● **ACTION ITEM**:
Line by line, copy out the entries exactly and leave the pictures behind.

[Records from a data collection]
::::::::::
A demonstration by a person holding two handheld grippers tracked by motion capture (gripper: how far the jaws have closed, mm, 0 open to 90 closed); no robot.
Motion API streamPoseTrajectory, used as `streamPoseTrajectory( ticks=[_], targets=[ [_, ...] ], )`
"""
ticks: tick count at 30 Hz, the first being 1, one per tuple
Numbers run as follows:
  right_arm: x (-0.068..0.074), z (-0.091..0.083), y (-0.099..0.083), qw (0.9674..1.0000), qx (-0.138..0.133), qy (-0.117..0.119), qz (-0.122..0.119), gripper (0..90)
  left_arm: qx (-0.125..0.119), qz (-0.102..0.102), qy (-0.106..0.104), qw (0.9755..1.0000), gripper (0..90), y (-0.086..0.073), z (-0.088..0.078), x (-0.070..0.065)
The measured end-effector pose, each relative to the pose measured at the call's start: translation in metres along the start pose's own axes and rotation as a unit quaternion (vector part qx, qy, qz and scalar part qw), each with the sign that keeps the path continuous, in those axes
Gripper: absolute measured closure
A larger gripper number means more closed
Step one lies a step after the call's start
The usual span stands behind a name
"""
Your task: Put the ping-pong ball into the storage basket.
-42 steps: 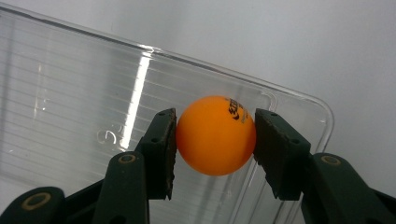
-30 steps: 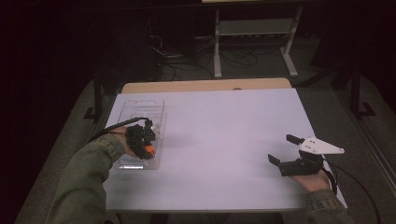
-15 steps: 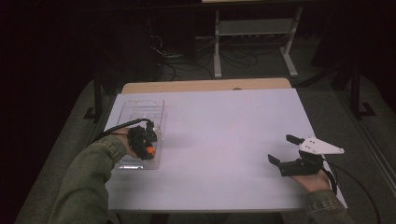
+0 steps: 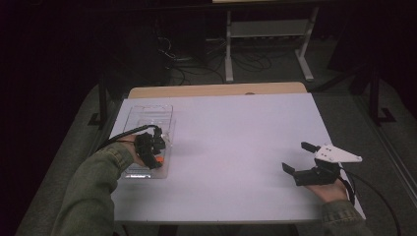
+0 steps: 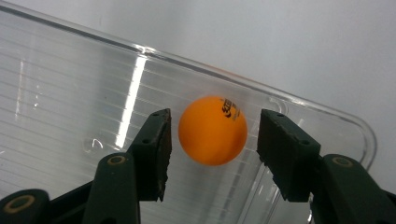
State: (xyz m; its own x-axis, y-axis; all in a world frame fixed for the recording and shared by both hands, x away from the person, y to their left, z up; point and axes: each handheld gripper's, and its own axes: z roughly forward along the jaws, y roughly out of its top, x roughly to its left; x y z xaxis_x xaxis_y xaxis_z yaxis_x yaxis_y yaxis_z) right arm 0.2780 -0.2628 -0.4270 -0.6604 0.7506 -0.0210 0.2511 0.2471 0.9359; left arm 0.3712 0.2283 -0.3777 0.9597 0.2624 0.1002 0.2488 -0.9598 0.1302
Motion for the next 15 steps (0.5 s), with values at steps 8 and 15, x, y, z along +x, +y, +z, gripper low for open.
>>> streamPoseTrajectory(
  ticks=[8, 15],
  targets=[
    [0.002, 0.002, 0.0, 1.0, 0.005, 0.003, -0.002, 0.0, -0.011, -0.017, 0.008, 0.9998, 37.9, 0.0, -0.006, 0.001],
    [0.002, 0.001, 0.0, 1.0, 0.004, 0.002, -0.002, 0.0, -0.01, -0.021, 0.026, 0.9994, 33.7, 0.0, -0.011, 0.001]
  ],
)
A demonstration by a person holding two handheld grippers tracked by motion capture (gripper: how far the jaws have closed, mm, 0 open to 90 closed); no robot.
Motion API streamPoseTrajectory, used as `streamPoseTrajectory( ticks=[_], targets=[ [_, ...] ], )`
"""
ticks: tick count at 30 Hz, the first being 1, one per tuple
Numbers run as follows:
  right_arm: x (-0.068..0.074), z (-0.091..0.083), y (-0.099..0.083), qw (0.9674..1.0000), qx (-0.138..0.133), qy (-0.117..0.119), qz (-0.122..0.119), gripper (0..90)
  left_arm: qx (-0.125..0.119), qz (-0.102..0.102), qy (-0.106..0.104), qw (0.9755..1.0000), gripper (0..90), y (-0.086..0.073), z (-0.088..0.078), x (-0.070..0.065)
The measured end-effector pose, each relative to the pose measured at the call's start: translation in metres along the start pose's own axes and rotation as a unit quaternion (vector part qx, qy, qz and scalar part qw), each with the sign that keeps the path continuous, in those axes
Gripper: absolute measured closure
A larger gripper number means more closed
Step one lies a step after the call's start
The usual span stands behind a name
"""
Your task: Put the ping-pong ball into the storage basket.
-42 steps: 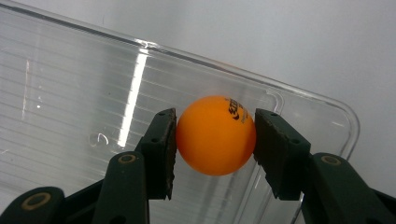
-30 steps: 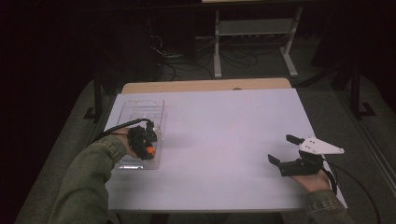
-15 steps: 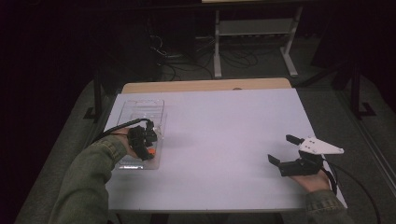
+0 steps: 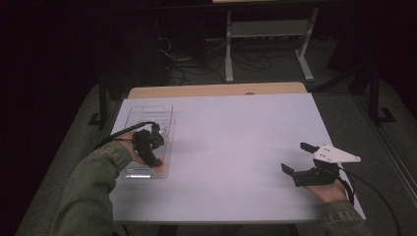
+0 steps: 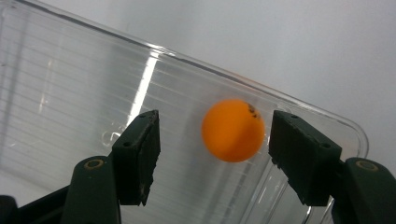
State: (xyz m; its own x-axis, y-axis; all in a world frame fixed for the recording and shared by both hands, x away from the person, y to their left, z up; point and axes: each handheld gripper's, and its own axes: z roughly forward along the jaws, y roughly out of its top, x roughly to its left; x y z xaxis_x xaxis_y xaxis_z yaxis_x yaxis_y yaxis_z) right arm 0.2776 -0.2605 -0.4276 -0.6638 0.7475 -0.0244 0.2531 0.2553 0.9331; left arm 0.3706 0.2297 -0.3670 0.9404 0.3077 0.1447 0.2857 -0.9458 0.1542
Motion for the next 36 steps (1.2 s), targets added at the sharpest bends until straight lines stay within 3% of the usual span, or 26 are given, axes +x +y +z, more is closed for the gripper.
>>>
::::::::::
● **TASK ANSWER**:
A demonstration by a person holding two handheld grippers tracked by motion capture (gripper: how far the jaws have closed, mm, 0 open to 90 closed); no robot.
Motion API streamPoseTrajectory, used as `streamPoseTrajectory( ticks=[_], targets=[ [_, ...] ], )`
"""
ticks: tick count at 30 Hz, the first being 1, one per tuple
Numbers run as follows:
  right_arm: x (-0.068..0.074), z (-0.091..0.083), y (-0.099..0.083), qw (0.9674..1.0000), qx (-0.138..0.133), qy (-0.117..0.119), qz (-0.122..0.119), gripper (0..90)
  left_arm: qx (-0.125..0.119), qz (-0.102..0.102), qy (-0.106..0.104), qw (0.9755..1.0000), gripper (0..90), y (-0.086..0.073), z (-0.088..0.078), x (-0.070..0.065)
The measured end-effector pose, each relative to the pose measured at the call's start: translation in metres along the start pose's own axes and rotation as a unit quaternion (vector part qx, qy, qz and scalar part qw), each with the sign that keeps the path continuous, in those axes
Gripper: absolute measured closure
A larger gripper number means more closed
Step one lies a step after the call's start
The usual span stands behind a name
"""
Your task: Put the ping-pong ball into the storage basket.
-42 steps: 
-30 steps: 
-15 steps: 
+0 steps: 
+0 steps: 
State: (xyz m; its own x-axis, y-axis; all in a world frame fixed for the recording and shared by both hands, x away from the person, y to their left, z up; point and axes: each handheld gripper's, and its own axes: z roughly forward along the jaws, y roughly out of its top, x roughly to its left; x y z xaxis_x xaxis_y xaxis_z yaxis_x yaxis_y yaxis_z) right arm 0.2780 -0.2628 -0.4270 -0.6604 0.7506 -0.0210 0.2511 0.2471 0.9359; left arm 0.3712 0.2283 -0.3777 0.9597 0.2624 0.1002 0.2488 -0.9598 0.1302
Motion for the next 15 steps (0.5 s), with values at steps 8 and 15, x, y, z along +x, +y, +z, gripper low for open.
>>> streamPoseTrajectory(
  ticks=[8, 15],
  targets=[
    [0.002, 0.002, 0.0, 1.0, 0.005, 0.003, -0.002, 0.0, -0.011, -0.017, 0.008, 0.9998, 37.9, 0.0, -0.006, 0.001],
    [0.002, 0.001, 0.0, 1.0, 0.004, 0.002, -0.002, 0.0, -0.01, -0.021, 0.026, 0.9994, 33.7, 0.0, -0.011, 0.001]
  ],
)
A demonstration by a person holding two handheld grippers tracked by motion capture (gripper: how far the jaws have closed, mm, 0 open to 90 closed); no robot.
Motion API streamPoseTrajectory, used as `streamPoseTrajectory( ticks=[_], targets=[ [_, ...] ], )`
"""
ticks: tick count at 30 Hz, the first being 1, one per tuple
Numbers run as follows:
  right_arm: x (-0.068..0.074), z (-0.091..0.083), y (-0.099..0.083), qw (0.9674..1.0000), qx (-0.138..0.133), qy (-0.117..0.119), qz (-0.122..0.119), gripper (0..90)
  left_arm: qx (-0.125..0.119), qz (-0.102..0.102), qy (-0.106..0.104), qw (0.9755..1.0000), gripper (0..90), y (-0.086..0.073), z (-0.088..0.078), x (-0.070..0.065)
The measured end-effector pose, each relative to the pose measured at the call's start: translation in metres along the start pose's own axes and rotation as a unit quaternion (vector part qx, qy, qz and scalar part qw), each with the sign that keeps the path continuous, in those axes
Gripper: absolute measured closure
A larger gripper number means more closed
Step one lies a step after the call's start
The usual span stands behind a name
"""
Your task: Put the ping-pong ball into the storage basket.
-42 steps: 
-30 steps: 
-15 steps: 
+0 steps: 
+0 steps: 
State: (xyz m; its own x-axis, y-axis; all in a world frame fixed for the recording and shared by both hands, x away from the person, y to their left, z up; point and axes: each handheld gripper's, and its own axes: z roughly forward along the jaws, y roughly out of its top, x roughly to its left; x y z xaxis_x xaxis_y xaxis_z yaxis_x yaxis_y yaxis_z) right arm 0.2776 -0.2605 -0.4276 -0.6638 0.7475 -0.0244 0.2531 0.2553 0.9331; left arm 0.3706 0.2297 -0.3670 0.9404 0.3077 0.1447 0.2857 -0.9458 0.1542
Motion for the next 36 steps (1.2 s), targets added at the sharpest bends until straight lines stay within 3% of the usual span, or 26 are given, axes +x +y +z, more is closed for the gripper.
>>>

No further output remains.